Hani bir grubu yeni keşfedip köpeği olup, herkese anlatmak, bak şurda ne biçim bi kısım var bi dinle demek isteyip coşarsınız ama anlatacak ortak birikime ve ilgiye sahip birini bulamazsınız ya; işte o durumdayım. Neyse ki Pasifagresif imdadıma yetiştiyor. Zira 2-3 aydır başka hiçbir şey dinleyemez oldum.

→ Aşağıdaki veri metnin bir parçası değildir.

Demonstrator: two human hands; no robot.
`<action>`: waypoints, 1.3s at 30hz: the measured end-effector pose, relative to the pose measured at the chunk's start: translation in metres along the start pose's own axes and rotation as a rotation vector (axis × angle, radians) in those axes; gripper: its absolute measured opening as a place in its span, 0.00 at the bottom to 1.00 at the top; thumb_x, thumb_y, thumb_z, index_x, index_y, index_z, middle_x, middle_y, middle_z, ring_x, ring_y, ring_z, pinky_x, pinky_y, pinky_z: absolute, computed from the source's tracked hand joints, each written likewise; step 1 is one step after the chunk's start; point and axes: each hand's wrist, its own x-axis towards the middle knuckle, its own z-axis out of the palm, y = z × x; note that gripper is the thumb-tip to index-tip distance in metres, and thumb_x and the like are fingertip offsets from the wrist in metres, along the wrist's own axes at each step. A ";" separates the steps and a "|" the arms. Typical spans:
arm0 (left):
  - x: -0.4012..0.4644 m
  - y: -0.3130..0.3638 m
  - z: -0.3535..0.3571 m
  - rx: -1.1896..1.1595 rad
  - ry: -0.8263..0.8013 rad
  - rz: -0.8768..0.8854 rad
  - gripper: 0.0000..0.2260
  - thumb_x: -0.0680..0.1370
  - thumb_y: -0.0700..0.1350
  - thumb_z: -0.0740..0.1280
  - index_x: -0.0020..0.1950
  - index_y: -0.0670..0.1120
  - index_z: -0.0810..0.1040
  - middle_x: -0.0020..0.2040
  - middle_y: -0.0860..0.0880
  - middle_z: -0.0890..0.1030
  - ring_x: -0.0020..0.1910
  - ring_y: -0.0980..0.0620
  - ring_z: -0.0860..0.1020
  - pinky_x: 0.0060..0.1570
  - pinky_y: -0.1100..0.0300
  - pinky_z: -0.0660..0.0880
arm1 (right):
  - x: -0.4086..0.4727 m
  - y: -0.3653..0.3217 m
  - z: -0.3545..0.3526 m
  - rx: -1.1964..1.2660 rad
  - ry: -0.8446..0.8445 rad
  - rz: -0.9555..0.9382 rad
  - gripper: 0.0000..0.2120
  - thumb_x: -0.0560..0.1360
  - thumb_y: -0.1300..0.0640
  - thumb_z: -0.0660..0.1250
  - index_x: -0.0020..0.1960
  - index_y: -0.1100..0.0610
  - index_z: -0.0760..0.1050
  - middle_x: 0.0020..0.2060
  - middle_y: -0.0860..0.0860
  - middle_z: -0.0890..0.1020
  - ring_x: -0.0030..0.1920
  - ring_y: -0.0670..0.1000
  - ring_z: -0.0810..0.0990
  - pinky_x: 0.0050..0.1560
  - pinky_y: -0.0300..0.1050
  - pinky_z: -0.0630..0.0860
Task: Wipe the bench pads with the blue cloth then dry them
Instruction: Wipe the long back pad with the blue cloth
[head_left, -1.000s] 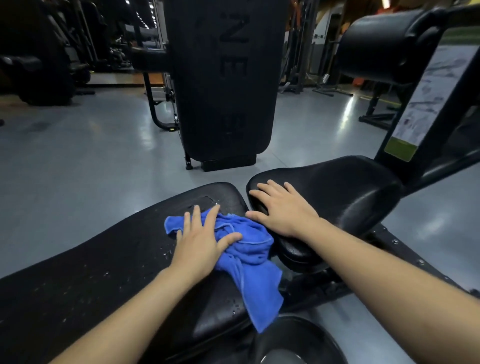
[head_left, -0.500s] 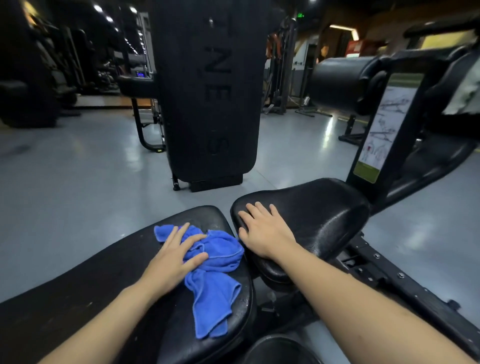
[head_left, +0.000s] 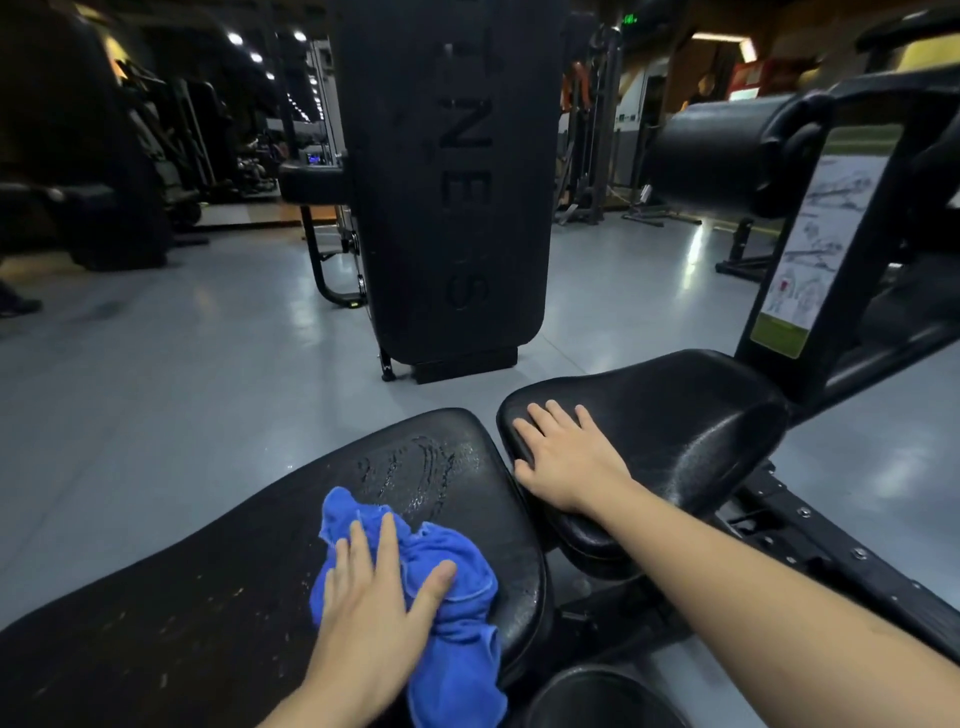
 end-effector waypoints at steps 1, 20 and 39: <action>0.006 0.003 0.007 0.020 0.028 -0.006 0.48 0.66 0.77 0.38 0.81 0.52 0.37 0.81 0.45 0.35 0.80 0.47 0.35 0.78 0.51 0.39 | 0.000 0.000 0.001 -0.002 0.002 -0.001 0.32 0.81 0.41 0.47 0.82 0.52 0.50 0.82 0.53 0.50 0.81 0.55 0.45 0.78 0.60 0.44; 0.188 0.012 -0.001 -0.030 -0.007 0.236 0.41 0.63 0.79 0.56 0.74 0.67 0.61 0.82 0.50 0.49 0.80 0.48 0.50 0.77 0.42 0.50 | 0.002 0.000 0.001 0.013 0.044 -0.005 0.31 0.80 0.42 0.49 0.81 0.52 0.53 0.81 0.54 0.53 0.80 0.56 0.47 0.78 0.61 0.46; 0.013 0.009 0.001 0.106 -0.187 0.760 0.43 0.71 0.74 0.62 0.80 0.60 0.48 0.80 0.66 0.43 0.79 0.62 0.39 0.79 0.52 0.41 | -0.003 -0.003 -0.007 -0.001 -0.015 -0.011 0.31 0.80 0.43 0.49 0.81 0.54 0.53 0.81 0.56 0.52 0.81 0.57 0.46 0.78 0.62 0.45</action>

Wormrot’u sanırım ilk kez 2012′de duydum, lakin o anda tam dikkatimi verememiş olacağım ki ıskalamışım. O sıralar bana 20 tane albüm çıkarıp 1000 in 1 atari kasedi tarzı birbirinin aynısı, blast davul üzerine 2-3 rifli şarkılar içeren, doldurma gürültü yapan dalak böbrek şairi bir grind grubu gibi gelmişti Wormrot… Yanılmışım.
Geçen sene çıkan ve ayrı bir efsane olan “Voices” albümünün Pasifagresif’te yayınlanması ile grubu tekrar dinledim ve ilk söylediğim şey şu oldu: “bu hayatımda dinlediğim en iyi grindcore albümü!” Efsane bir albümü ilk dinleyişte oluşan o mutluluk ve çıldırma duygusu ile biraz abartmıştım tabiİ, Terrorizer’lAr, Napalm Death’ler boru değil çünkü. “Voices”ı artık sağırlık geçirene kadar dinlediktn; işte, sokakta Fake Moral Machine’in hayali rifi ile kafa sallama şizofrenlikleri ile geçen bir sindirme sürecinden sonra, “e yeter biraz da eski albümlerine bakayım” dememle birlikte “Dirge” isimli hayvan evladı ile tanışmış oldum.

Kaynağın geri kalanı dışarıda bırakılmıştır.